WORK INSTRUCTIONS: Could the whole of the data below be written out verbatim?

AVAILABLE DATA:

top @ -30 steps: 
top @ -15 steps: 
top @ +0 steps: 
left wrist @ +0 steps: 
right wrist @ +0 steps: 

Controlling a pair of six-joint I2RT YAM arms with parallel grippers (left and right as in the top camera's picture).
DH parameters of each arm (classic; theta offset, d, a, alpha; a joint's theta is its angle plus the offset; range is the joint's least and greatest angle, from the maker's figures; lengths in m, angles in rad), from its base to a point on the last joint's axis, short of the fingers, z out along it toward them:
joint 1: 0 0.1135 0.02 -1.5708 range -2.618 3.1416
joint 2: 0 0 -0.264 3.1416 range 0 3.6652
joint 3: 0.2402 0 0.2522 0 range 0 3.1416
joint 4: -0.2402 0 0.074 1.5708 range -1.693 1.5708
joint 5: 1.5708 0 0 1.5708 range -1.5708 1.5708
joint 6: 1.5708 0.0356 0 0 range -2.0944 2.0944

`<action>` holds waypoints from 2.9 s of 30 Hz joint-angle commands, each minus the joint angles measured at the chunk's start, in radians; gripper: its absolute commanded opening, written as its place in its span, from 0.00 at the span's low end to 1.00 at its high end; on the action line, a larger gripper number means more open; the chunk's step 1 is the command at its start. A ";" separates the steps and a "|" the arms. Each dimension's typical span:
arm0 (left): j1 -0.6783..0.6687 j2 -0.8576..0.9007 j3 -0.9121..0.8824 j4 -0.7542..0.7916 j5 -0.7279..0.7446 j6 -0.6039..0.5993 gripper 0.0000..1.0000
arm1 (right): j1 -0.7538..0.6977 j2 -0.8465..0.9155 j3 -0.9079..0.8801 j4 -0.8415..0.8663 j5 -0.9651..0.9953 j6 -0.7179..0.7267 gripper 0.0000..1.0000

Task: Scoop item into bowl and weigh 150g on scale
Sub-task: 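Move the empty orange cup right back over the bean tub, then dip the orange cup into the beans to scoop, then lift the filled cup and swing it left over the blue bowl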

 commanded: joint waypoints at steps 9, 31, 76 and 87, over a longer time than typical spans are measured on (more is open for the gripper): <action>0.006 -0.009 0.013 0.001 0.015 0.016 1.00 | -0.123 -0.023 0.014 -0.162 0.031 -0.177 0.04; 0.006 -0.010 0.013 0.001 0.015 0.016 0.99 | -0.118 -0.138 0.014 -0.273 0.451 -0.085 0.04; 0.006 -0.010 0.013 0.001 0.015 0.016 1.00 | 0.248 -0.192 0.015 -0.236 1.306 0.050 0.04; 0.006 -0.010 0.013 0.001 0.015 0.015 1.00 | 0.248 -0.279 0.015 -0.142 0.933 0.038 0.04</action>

ANSWER TO THE PROBLEM:
top @ -30 steps: 
top @ -15 steps: 
top @ +0 steps: 
left wrist @ +0 steps: 
right wrist @ +0 steps: 

Controlling a pair of six-joint I2RT YAM arms with parallel grippers (left and right as in the top camera's picture).
DH parameters of each arm (classic; theta offset, d, a, alpha; a joint's theta is its angle plus the offset; range is the joint's least and greatest angle, from the maker's figures; lengths in m, angles in rad), from its base to a point on the last joint's axis, short of the fingers, z out along it toward them:
joint 1: 0 0.1135 0.02 -1.5708 range -2.618 3.1416
joint 2: 0 0 -0.264 3.1416 range 0 3.6652
joint 3: 0.2402 0 0.2522 0 range 0 3.1416
joint 4: -0.2402 0 0.074 1.5708 range -1.693 1.5708
joint 5: 1.5708 0 0 1.5708 range -1.5708 1.5708
joint 6: 1.5708 0.0356 0 0 range -2.0944 2.0944

`<action>` holds waypoints from 2.9 s of 30 Hz joint-angle commands, each minus the joint angles measured at the chunk's start, in radians; gripper: its absolute commanded opening, written as its place in its span, from 0.00 at the span's low end to 1.00 at its high end; on the action line, a larger gripper number means more open; the chunk's step 1 is the command at its start. A ";" separates the steps and a "|" the arms. Each dimension's typical span:
arm0 (left): j1 -0.6783..0.6687 j2 -0.8576..0.9007 j3 -0.9121..0.8824 j4 -0.7542..0.7916 j5 -0.7279..0.7446 j6 -0.6039..0.5993 gripper 0.0000..1.0000
arm1 (right): j1 -0.7538..0.6977 j2 -0.8465..0.9155 j3 -0.9079..0.8801 j4 -0.8415..0.8663 j5 -0.9651..0.9953 j6 -0.7179..0.7267 gripper 0.0000..1.0000

Task: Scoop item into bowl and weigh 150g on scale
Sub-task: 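Move the empty orange cup right back over the bean tub, then dip the orange cup into the beans to scoop, then lift the filled cup and swing it left over the blue bowl
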
 commanded: joint waypoints at steps 9, 31, 76 and 87, over a longer time than typical spans are measured on (more is open for the gripper): <action>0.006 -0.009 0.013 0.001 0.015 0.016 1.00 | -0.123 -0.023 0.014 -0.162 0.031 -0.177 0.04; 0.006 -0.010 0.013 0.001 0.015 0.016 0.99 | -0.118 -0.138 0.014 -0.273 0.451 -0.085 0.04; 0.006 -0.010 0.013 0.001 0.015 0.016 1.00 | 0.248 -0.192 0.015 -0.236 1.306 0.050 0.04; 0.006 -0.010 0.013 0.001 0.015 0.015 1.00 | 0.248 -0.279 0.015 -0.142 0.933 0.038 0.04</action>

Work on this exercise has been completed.